Saturday, June 04, 2005

Scully

My cat died today.

It's my fault really. She was sick, and I waited too long to take her to the vet. She was jaundiced and had liver function problems. She barely moved while on the examination table, and seemed to be laboring to breathe.

I could have spent $1800 to take her to a specialist, or spent hundreds this weekend to build her strength back with IV fluilds and force-feeding. But on Monday, they would have needed to do more tests to see if she could be treated.

My mom said when I told her the cat was sick, "You may have to put her down." That was actually the first thing my mother said.

I keep looking at the pillow on my bed covered with her hair, knowing that she'll never rest her head on my hand or touch my face in the middle of the night or chirp at the birds.

I don't want to talk about it really. I don't want anyone to look at me, because I don't really want to have to explain what happened out loud.

After the regular vet this morning, I took her to the emergency vet. The emergency vet explained all the procedures involved in keeping her over the weekend, and showed me the estimate.

I couldn't even say out loud What if I decide to put her down? but the vet understood my body language, and told me about that. I spent about ten minutes alone with Scully, telling her how sorry I was, and then told the vet that I wouldn't be admitting her for treatment.

So the doctor asked me if I wanted to be present for the shot, but I couldn't do that. And she said, "Do you need more time?" I said no, and she picked her up to take her away. When she got to the door I asked her to wait. I went to my girl and I kissed her on the head and said "Goodbye," and then took an empty cat carrier home.

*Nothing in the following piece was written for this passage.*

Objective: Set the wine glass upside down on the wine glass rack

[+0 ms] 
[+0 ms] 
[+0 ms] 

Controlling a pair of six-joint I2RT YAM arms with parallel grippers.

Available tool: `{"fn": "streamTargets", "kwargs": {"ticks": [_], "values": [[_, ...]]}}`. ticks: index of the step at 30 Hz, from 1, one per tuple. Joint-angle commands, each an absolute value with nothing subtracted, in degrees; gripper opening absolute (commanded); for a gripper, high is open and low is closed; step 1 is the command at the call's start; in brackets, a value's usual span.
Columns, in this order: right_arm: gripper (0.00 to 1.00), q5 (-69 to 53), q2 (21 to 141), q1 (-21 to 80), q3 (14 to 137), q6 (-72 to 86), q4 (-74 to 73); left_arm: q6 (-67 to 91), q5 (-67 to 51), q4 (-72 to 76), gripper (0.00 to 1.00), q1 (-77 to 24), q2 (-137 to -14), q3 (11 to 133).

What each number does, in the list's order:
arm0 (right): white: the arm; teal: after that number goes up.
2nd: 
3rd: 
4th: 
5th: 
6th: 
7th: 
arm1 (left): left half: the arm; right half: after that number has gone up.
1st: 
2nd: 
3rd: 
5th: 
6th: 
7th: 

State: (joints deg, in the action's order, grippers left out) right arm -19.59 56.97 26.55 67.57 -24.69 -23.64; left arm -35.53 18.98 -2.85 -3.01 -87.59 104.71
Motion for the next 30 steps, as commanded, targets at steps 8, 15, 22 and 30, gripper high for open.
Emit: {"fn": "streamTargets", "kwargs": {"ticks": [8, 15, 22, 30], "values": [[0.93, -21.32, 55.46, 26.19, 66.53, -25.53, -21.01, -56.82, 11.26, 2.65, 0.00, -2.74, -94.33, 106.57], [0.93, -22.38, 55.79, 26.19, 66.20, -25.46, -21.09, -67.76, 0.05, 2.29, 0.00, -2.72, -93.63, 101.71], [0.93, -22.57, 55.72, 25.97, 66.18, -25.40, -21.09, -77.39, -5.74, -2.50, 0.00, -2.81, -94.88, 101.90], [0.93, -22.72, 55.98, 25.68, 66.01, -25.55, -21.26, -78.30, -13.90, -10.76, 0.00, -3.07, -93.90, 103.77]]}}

Then I went and got a hug from my dad and came home to sleep most of the day.

10 comments:

Dean said...

I'm so sorry, Kate.

I truly believe that allowing Scully to go in her natural time is kinder and more responsible than trying to keep her alive.

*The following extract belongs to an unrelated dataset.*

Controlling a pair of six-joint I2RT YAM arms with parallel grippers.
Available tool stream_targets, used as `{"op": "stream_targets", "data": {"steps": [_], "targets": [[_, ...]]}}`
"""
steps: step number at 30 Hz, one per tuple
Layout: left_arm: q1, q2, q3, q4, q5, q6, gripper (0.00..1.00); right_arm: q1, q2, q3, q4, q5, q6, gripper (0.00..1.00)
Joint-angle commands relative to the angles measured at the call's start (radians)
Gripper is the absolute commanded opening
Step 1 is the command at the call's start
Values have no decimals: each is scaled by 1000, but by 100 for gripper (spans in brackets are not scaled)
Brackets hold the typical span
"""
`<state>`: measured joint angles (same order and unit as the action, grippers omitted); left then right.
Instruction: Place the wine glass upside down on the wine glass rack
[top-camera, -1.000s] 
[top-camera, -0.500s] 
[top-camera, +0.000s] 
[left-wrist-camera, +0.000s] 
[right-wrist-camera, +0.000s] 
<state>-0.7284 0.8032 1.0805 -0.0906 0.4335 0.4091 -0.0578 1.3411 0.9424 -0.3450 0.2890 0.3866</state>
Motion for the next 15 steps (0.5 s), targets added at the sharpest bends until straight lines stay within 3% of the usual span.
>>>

Would that we could treat humans with the same respect.

Chris said...

I'm really sorry. It's got to be the hardest thing about owning a pet, having to make that decision. We've decided not to treat our aging dog's various ailments - not because we don't care about him, but because I believe from his point of view that the treatment would be worse than the symptoms. You can't explain to an animal why they need needles and pills, or surgery, or to be taken away from their home to be left at the vet, the scariest place they know.

I personally don't think death is such a terrible thing, especially when an animal has been sick. It's far, far harder on us to make the decision.

Diane said...

Oh Kate, I am so sorry.

You're wrong though - it's not your fault. You loved her and I'm sure she loved you.

EdWonk said...

This is awful news. Beloved pets are family members, and we feel their loss all the more keenly because many times there is little that can be done. I think its that sense of helplessness that hurts the most...

Janet said...

I'm really sorry to hear about your cat. I can only imagine what that feels like. I miss my ex's cat all the time, and knowing that she's still alive and ok doesn't really help matters much.

carmilevy said...

I am so sorry to hear abous Scully. Know in your heart that you did the right thing for the right reason: heroic treatment for animals is not remotely close to heroic. When things go from bad to worse, they deserve the dignity of decisions like yours.

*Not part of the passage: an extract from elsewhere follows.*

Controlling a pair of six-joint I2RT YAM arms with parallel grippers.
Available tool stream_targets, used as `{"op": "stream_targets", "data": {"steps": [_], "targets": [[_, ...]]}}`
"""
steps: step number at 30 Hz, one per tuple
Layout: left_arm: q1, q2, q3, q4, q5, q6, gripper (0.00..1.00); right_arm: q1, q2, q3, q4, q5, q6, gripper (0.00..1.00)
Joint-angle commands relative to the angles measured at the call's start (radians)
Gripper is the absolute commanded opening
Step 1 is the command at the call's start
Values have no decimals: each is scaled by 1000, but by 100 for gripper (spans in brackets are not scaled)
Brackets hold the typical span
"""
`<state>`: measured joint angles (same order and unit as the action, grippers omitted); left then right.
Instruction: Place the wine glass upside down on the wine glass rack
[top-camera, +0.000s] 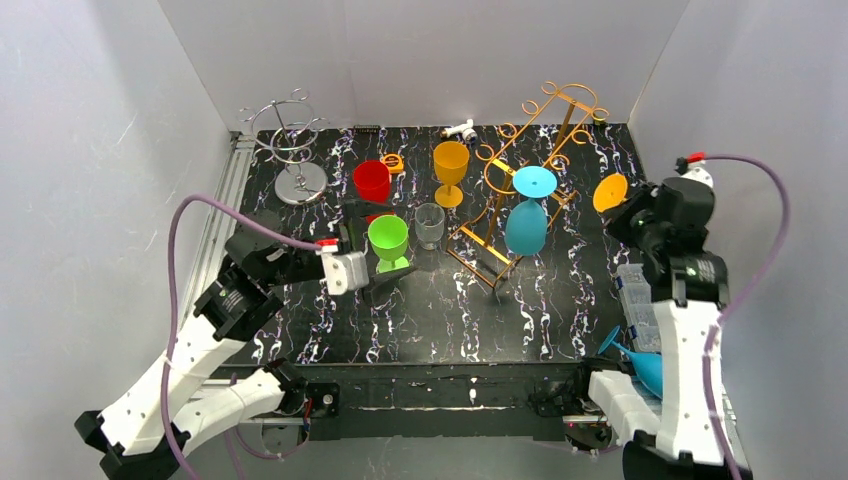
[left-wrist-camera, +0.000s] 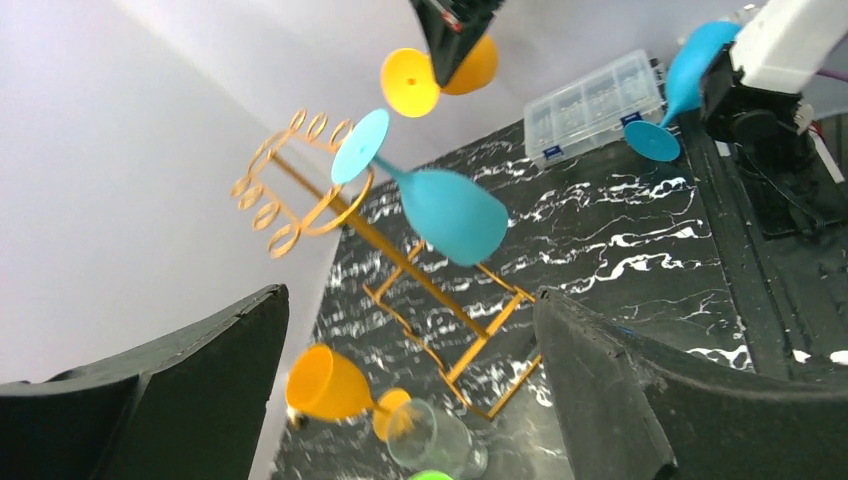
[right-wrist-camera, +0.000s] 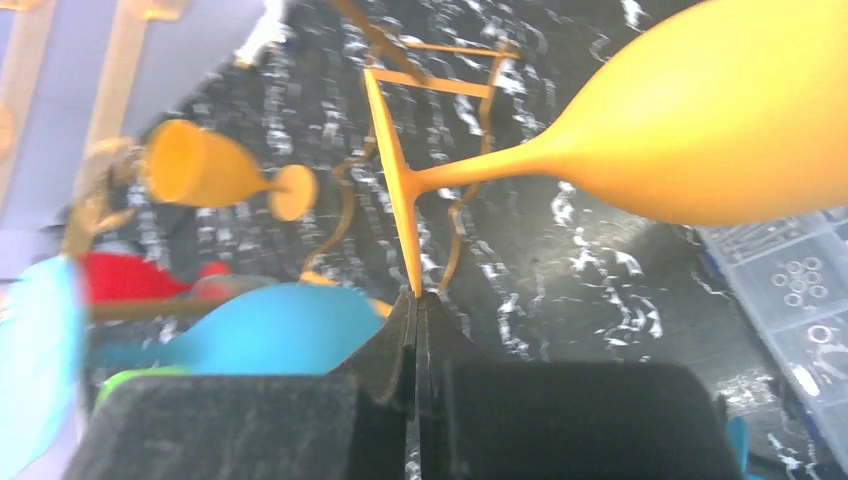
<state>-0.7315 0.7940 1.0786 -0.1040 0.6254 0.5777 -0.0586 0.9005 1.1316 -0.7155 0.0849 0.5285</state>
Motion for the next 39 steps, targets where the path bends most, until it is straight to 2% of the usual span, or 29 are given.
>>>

It's been just over two months since we put our cat, Shadow, down. I still think I see him when I'm writing late at night. I still feel him climb into bed with us before settling down at our feet. I still have no idea when that missing will ever end.

But in the end, we're better for having had them at all. I'll say a prayer for you and for Scully. May thinking of her bring smiles to your heart.

carmilevy said...

I'll also apologize for my horrid typing tonight. Major thunderstorms are moving into the area. I'm rushing through my work - obviously too quickly - so that I can shut down before mother nature does that for me.

Kate said...

Thanks, everyone.

I'm still having a really hard time. I would imagine I'll be seeing her out of the corner of my eye for quite a while.

Of course, the worst part is thinking that I could have done something to prevent it. And, you don't have to say it, "Hindsight. . ." Still, it feels that way.

spaceneedl said...

kate, we lost a much-loved cat in 2001. we never had to make the tough decision, because she wandered into the woods one day and died.

i went in looking for her, found her in a ravine, and oh, i don't know, this and that. the most remarkable thing about her passing was how much i cried for her. i'm not a crier, you see, being a manly man and all, but i cried for a week. shoot, i'm getting all choked up writing about it now.

it sure would be nice to have her back...

Kate said...

Yeah, it would be nice to have her back. Thanks.

And this felt slightly inappropriate, but I had to say:

Just don't start crying now, 'cuz if you cry then I'll cry and we'll get everybody else crying too.